The HackRF One
The HackRF One is a highly versatile SDR — the Swiss-army knife of spectrum exploration.
| Characteristic | Value | What it means |
|---|---|---|
| Coverage | 1 MHz → 6 GHz | from AM radio to 5 GHz WiFi, a huge window |
| Sample rate | up to 20 MSps | ~20 MHz observed at once (see Échantillonnage, Nyquist et aliasing) |
| Resolution | 8 bits | modest dynamic range (~48 dB) → gain needs care |
| Duplex | half-duplex | it transmits or receives, never both — here, receive-only |
| Connector | SMA female | + external clock ports (CLKIN/CLKOUT) for synchronisation |
| Power | USB bus | a short, good-quality cable avoids many mysteries |
The gain chain: three knobs, one goal
| Stage | Range | Role | Suggested starting point |
|---|---|---|---|
| RF amp | 0 or +14 dB | input boost | off (only as a last resort) |
| LNA (IF) | 0–40 dB, steps of 8 | amplifies at the antenna side | 16–24 dB |
| VGA (baseband) | 0–62 dB, steps of 2 | adjusts before the sampler | 20–30 dB |
The method: start low, raise the LNA until your signals rise out of the noise floor, fine-tune with the VGA — and back off as soon as the whole floor rises or "ghost" peaks appear: that's saturation, and a saturated receiver invents signals that don't exist. On 8 bits, slightly too low beats slightly too high.

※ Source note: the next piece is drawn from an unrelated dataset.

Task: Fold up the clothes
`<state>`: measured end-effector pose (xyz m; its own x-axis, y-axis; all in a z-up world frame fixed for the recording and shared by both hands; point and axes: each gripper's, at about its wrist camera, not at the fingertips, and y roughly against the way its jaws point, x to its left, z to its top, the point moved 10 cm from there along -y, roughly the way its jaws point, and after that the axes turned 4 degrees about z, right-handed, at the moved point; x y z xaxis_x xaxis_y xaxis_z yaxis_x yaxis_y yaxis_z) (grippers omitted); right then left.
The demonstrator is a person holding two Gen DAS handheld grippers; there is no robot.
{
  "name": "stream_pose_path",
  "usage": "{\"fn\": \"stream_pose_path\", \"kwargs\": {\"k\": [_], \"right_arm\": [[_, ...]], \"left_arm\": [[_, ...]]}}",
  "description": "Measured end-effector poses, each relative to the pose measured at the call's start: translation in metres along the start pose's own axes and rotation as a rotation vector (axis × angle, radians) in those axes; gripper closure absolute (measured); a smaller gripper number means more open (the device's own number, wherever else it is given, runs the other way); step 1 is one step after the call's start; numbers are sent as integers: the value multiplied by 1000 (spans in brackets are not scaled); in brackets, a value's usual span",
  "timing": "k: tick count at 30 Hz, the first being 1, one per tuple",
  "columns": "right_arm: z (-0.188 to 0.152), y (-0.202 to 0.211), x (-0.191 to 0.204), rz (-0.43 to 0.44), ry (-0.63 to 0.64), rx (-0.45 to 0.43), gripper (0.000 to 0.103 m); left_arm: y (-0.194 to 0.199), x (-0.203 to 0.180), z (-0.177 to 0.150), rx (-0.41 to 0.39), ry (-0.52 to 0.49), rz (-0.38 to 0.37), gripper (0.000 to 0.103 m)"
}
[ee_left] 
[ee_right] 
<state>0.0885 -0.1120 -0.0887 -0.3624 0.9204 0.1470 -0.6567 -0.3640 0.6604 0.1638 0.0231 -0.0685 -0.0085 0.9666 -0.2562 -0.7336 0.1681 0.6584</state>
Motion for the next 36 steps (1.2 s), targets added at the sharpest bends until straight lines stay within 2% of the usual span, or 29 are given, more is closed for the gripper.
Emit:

In this site's interface, the single slider distributes LNA/VGA for you — but knowing what it drives will help you in any other SDR software.
Known traps (and their fixes)
- The centre spike (DC spike): a peak pinned exactly at the tuning frequency, whatever you do. A direct-conversion artefact, not a signal — offset by a few hundred kHz to study a precise frequency.
- Overwhelming city FM: broadcast transmitters can saturate the whole front end even when tuned elsewhere. Lower the LNA, or add an FM band-stop filter (~$15).
- USB noise: shielded extension, away from hubs and screens; the HackRF is sensitive to its electrical surroundings.
- Static electricity: the input isn't protected against strong discharges — no outdoor antenna without protection, and touch grounded metal before the SMA connector.
Software side
- In the browser (this site): Chrome/Edge drive the HackRF over WebUSB — click "Plug in my SDR" in the console. The serial number shows once connected.
- Command line:
hackrf_infoconfirms firmware and serial number. - On a server/Pi: through SoapySDR (
driver=hackrf), the same API everywhere.
It needs an antenna matched to the target band — the bundled ANT500 is a compromise, and the tuning guide will help you get the most out of it.
Your turn
- The noise floor just jumped 15 dB across the whole window. Diagnosis? (Saturation — lower the LNA.)
- Why leave the RF amp off by default? (+14 dB before any filtering: it saturates first, especially in town.)
- What difference will you see between 8 and 20 MSps on the FM band? (An 8 vs 20 MHz window — more stations visible, but more machine load.)